▶ _EXERCISE OBJECTIVE_:
The listing should be returned in its entirety, exactly as given.

▶ _DATA EXTRACTS_:
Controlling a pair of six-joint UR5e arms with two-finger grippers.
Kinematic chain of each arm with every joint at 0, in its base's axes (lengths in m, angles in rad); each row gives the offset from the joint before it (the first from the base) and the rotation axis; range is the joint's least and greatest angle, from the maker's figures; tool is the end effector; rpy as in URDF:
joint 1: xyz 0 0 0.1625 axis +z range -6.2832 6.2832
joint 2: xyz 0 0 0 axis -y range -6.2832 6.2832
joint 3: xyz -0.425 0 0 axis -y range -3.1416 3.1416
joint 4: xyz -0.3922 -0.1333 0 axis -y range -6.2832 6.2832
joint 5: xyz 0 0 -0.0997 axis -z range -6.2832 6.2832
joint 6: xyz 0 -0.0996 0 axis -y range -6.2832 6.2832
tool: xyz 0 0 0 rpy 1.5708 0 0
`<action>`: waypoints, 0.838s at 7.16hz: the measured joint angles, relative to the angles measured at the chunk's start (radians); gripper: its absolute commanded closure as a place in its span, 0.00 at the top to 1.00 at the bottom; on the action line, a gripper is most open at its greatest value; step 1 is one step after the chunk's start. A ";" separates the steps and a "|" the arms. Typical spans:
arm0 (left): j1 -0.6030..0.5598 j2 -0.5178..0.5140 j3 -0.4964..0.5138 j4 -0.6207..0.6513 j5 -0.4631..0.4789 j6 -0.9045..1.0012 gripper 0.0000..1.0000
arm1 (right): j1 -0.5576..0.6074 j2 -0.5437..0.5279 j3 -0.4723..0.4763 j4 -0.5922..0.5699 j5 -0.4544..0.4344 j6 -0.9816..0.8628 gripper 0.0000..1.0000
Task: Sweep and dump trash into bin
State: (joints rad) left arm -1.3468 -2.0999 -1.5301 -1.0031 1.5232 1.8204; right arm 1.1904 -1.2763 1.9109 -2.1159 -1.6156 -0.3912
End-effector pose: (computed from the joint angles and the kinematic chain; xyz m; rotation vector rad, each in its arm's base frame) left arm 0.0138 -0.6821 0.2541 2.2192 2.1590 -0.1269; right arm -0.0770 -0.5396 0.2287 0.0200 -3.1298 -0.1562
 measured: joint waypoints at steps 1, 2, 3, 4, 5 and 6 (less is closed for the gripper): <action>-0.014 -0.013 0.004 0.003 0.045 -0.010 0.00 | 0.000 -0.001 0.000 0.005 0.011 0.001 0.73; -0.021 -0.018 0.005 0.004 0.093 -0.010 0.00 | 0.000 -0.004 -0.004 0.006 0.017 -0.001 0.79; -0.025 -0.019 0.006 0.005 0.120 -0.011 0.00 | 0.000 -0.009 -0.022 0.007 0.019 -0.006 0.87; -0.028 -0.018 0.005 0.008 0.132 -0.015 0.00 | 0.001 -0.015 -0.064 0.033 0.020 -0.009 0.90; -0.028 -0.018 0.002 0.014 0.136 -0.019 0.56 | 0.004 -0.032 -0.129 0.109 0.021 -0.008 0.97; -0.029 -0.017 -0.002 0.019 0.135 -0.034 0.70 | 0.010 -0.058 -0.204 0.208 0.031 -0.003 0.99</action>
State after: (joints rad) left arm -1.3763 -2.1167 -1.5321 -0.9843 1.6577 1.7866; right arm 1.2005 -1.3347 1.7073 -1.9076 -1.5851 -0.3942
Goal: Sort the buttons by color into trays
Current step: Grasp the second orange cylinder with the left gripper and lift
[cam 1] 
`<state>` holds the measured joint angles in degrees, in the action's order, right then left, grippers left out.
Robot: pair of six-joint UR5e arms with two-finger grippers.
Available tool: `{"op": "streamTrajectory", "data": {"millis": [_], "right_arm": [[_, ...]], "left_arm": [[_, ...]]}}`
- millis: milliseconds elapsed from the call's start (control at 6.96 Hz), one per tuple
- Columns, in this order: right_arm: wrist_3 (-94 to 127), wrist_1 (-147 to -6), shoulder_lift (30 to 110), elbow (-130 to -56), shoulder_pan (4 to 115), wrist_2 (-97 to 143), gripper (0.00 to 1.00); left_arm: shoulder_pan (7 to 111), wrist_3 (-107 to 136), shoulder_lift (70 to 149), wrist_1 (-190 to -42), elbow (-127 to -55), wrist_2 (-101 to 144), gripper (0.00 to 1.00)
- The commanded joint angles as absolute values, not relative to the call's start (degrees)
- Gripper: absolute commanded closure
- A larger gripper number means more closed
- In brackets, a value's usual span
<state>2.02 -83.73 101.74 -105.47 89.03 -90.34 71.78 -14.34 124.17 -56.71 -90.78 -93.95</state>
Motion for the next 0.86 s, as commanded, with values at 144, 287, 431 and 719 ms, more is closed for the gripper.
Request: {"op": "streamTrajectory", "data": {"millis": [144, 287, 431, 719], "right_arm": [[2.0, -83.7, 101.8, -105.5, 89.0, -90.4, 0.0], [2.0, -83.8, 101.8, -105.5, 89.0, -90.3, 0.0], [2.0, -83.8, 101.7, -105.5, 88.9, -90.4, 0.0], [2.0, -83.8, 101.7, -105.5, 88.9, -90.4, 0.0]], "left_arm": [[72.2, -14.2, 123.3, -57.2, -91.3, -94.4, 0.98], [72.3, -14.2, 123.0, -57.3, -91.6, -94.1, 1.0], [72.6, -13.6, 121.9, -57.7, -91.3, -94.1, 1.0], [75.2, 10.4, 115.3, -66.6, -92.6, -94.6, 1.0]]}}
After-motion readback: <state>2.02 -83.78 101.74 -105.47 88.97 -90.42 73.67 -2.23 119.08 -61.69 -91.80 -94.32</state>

▶ _RESULT_:
Controlling a pair of six-joint UR5e arms with two-finger grippers.
Kinematic chain of each arm with every joint at 0, in its base's axes (lengths in m, angles in rad); each row gives the offset from the joint before it (the first from the base) and the rotation axis; range is the joint's least and greatest angle, from the maker's figures; tool is the end effector; rpy as in URDF:
joint 1: xyz 0 0 0.1625 axis +z range -6.2832 6.2832
joint 2: xyz 0 0 0 axis -y range -6.2832 6.2832
joint 3: xyz -0.425 0 0 axis -y range -3.1416 3.1416
joint 4: xyz -0.3922 -0.1333 0 axis -y range -6.2832 6.2832
joint 5: xyz 0 0 -0.0997 axis -z range -6.2832 6.2832
joint 6: xyz 0 -0.0996 0 axis -y range -6.2832 6.2832
tool: xyz 0 0 0 rpy 1.5708 0 0
`<action>`: waypoints, 0.838s at 7.16hz: the measured joint angles, relative to the angles measured at the chunk's start (radians); gripper: its absolute commanded closure as a place in its span, 0.00 at the top to 1.00 at the bottom; on the action line, a gripper is most open at its greatest value; step 1 is one step after the chunk's start. A ";" separates the steps and a "|" the arms. Typical spans:
arm0 (left): j1 -0.6030..0.5598 j2 -0.5178..0.5140 j3 -0.4964..0.5138 j4 -0.6207..0.6513 j5 -0.4631..0.4789 j6 -0.9045..1.0012 gripper 0.0000..1.0000
arm1 (right): j1 -0.5576..0.6074 j2 -0.5437..0.5279 j3 -0.4723..0.4763 j4 -0.5922..0.5699 j5 -0.4544..0.4344 j6 -0.9816..0.8628 gripper 0.0000..1.0000
Task: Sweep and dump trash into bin
State: (joints rad) left arm -1.3468 -2.0999 -1.5301 -1.0031 1.5232 1.8204; right arm 1.1904 -1.2763 1.9109 -2.1159 -1.6156 -0.3912
End-effector pose: (computed from the joint angles and the kinematic chain; xyz m; rotation vector rad, each in its arm's base frame) left arm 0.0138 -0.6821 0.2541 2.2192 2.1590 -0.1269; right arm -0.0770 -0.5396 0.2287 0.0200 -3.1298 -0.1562
 measured: joint waypoints at steps 1, 2, 3, 4, 5 and 6 (less is closed for the gripper): <action>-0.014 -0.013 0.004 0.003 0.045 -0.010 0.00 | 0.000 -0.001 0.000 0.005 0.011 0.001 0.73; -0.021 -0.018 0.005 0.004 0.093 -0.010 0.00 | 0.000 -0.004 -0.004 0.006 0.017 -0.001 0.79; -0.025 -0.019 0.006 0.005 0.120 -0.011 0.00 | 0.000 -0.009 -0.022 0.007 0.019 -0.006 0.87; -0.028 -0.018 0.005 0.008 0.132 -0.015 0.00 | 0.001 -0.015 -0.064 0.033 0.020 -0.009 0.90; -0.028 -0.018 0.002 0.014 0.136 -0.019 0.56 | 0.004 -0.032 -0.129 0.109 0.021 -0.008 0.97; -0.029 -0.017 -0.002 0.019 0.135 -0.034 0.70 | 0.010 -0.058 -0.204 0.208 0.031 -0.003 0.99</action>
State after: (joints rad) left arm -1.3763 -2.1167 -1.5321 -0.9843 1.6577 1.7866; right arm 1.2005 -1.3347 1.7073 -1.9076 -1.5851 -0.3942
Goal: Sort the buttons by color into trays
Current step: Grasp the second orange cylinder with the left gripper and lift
[cam 1] 
`<state>` holds the measured joint angles in degrees, in the action's order, right then left, grippers left out.
Robot: pair of six-joint UR5e arms with two-finger grippers.
Available tool: `{"op": "streamTrajectory", "data": {"millis": [_], "right_arm": [[_, ...]], "left_arm": [[_, ...]]}}`
- millis: milliseconds elapsed from the call's start (control at 6.96 Hz), one per tuple
- Columns, in this order: right_arm: wrist_3 (-94 to 127), wrist_1 (-147 to -6), shoulder_lift (30 to 110), elbow (-130 to -56), shoulder_pan (4 to 115), wrist_2 (-97 to 143), gripper (0.00 to 1.00); left_arm: shoulder_pan (7 to 111), wrist_3 (-107 to 136), shoulder_lift (70 to 149), wrist_1 (-190 to -42), elbow (-127 to -55), wrist_2 (-101 to 144), gripper (0.00 to 1.00)
- The commanded joint angles as absolute values, not relative to the call's start (degrees)
- Gripper: absolute commanded closure
- A larger gripper number means more closed
- In brackets, a value's usual span
<state>2.02 -83.73 101.74 -105.47 89.03 -90.34 71.78 -14.34 124.17 -56.71 -90.78 -93.95</state>
Motion for the next 0.86 s, as commanded, with values at 144, 287, 431 and 719 ms, more is closed for the gripper.
Request: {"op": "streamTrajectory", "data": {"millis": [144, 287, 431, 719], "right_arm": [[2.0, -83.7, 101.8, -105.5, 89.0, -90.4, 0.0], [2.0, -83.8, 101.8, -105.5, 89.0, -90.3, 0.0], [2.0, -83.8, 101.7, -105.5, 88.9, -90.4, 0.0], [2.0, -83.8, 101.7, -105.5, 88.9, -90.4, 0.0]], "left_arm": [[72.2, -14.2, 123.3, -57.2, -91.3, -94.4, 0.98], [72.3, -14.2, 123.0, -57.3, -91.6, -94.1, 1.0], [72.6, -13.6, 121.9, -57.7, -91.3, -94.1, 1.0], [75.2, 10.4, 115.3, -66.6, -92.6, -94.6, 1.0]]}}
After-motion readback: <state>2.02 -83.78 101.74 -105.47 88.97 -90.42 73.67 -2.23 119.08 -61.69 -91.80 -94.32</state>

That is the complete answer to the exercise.